Outbreaks of dengue fever have become increasingly frequent over the past 25 years.
Dengue fever is a disease spread to humans by mosquitoes and is caused by one of four types of dengue viruses. Dengue fever can cause severe flu-like symptoms and in some cases, may lead to dengue haemorrhagic fever (severe dengue), which can be fatal.
There is no vaccine or medication that protects against dengue fever.
The Public Health Agency of Canada recommends that travellers protect themselves from mosquito bites when travelling to areas where dengue fever may occur.
Where is dengue fever a concern?
Dengue fever occurs (is endemic) in most tropical and subtropical areas of the world. There is a risk of dengue in Africa, Central and South America, the Caribbean, the Eastern Mediterranean, South and Southeast Asia, and Oceania. A map of the areas where dengue fever occurs is available from the World Health Organization.
Dengue fever occurs mainly in urban and semi-urban areas. Countries affected by the rainy season are expected to have an increase in dengue cases.
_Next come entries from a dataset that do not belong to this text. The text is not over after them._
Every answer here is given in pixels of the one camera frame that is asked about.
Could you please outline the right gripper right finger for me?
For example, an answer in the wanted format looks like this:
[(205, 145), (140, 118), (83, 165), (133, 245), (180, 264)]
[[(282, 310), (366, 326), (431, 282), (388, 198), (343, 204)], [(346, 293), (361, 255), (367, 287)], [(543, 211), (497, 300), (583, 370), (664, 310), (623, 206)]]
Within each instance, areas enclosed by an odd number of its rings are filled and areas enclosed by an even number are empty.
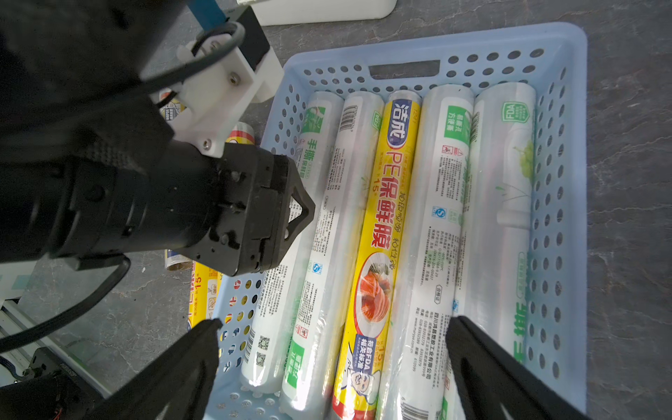
[(467, 419), (587, 418), (469, 318), (450, 320), (446, 346)]

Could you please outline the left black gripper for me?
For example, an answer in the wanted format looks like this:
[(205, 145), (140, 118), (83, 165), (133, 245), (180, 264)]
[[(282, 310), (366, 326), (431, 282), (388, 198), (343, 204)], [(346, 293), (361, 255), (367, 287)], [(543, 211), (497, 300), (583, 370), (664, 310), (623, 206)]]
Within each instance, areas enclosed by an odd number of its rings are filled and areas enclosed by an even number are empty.
[[(314, 218), (294, 161), (253, 145), (227, 143), (210, 187), (205, 234), (178, 253), (230, 277), (285, 260)], [(292, 201), (300, 208), (295, 217)]]

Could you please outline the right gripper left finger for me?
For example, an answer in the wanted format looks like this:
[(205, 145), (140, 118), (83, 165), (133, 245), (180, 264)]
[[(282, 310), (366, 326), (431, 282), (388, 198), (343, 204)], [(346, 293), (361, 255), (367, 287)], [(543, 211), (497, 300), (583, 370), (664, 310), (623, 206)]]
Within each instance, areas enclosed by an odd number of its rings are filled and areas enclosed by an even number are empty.
[(222, 322), (204, 320), (84, 418), (202, 419), (219, 367)]

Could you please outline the short yellow wrap roll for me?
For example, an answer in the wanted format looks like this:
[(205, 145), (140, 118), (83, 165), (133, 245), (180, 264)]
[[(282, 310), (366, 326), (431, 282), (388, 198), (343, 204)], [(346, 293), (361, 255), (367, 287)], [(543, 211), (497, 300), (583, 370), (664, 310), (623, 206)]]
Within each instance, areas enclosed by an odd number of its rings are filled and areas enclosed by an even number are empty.
[(227, 143), (240, 145), (256, 145), (255, 131), (246, 122), (238, 122), (226, 139)]

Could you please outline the blue plastic basket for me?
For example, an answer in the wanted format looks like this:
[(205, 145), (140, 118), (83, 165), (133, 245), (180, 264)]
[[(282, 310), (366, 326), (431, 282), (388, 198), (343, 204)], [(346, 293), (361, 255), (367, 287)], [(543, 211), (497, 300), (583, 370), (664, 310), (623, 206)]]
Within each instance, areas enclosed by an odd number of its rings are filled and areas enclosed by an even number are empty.
[[(572, 24), (417, 38), (306, 52), (285, 65), (262, 148), (294, 159), (311, 95), (344, 103), (355, 92), (381, 97), (461, 85), (476, 97), (506, 82), (530, 85), (534, 111), (525, 361), (520, 363), (577, 410), (586, 407), (586, 78), (587, 38)], [(215, 306), (220, 366), (206, 409), (209, 419), (293, 419), (281, 388), (260, 394), (241, 383), (241, 366), (264, 273), (225, 278)], [(447, 350), (439, 419), (464, 411)]]

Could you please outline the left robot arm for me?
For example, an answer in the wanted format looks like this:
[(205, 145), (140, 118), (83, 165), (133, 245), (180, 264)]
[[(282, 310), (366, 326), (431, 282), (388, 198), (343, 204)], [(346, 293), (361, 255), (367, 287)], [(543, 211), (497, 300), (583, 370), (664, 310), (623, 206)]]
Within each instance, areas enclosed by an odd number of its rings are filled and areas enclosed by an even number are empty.
[(283, 70), (253, 10), (1, 4), (1, 259), (77, 271), (175, 250), (278, 266), (315, 215), (297, 166), (228, 136)]
In 2014, Malaysia reported more cases when compared to the same time period in 2013. Also in 2014, a dengue outbreak was reported in Fiji.
A locally acquired case of dengue was reported in the Var, a southern region of France in August 2014. This has occurred previously in 2010 and 2013 in two separate regions of southern France.
Japan has reported cases of locally acquired dengue throughout the country although the majority of cases were in people who had visited Yoyogi Park in Tokyo and nearby areas. These are the first locally acquired cases of dengue reported in over 70 years.
In China, an outbreak of dengue was reported in Guangdong province in 2014, where a significant increase in the number of dengue cases was reported when compared to the same time period in 2013.
What are the symptoms?
- The symptoms most commonly appear three to fourteen days after being bitten by an infected mosquito.
- They usually include flu-like symptoms such as high fever, severe headache, pain behind the eyes, joint and muscle pain, nausea, vomiting and a rash.
- It is common for some people to show no symptoms and most people recover from dengue fever after a few days.
- In a small percentage of cases, people with dengue fever develop dengue haemorrhagic fever, also known as severe dengue. Warning signs usually occur three to seven days after the first symptoms, and include a decrease in fever, bleeding from nose or gums, fatigue, severe abdominal pain, persistent vomiting and difficulty breathing.
- Children growing up in risk areas are at a higher risk of severe dengue.
- Severe dengue can lead to shock. With proper medical care, almost all cases will survive.
- Consult a health care provider or visit a travel health clinic preferably six weeks before you travel.
- Protect yourself from mosquito bitesExternal link, particularly during peak mosquito biting times around sunrise and sunset.
If you develop symptoms similar to dengue fever when you are travelling or after you return, see a health care provider and tell them where you have been travelling or living.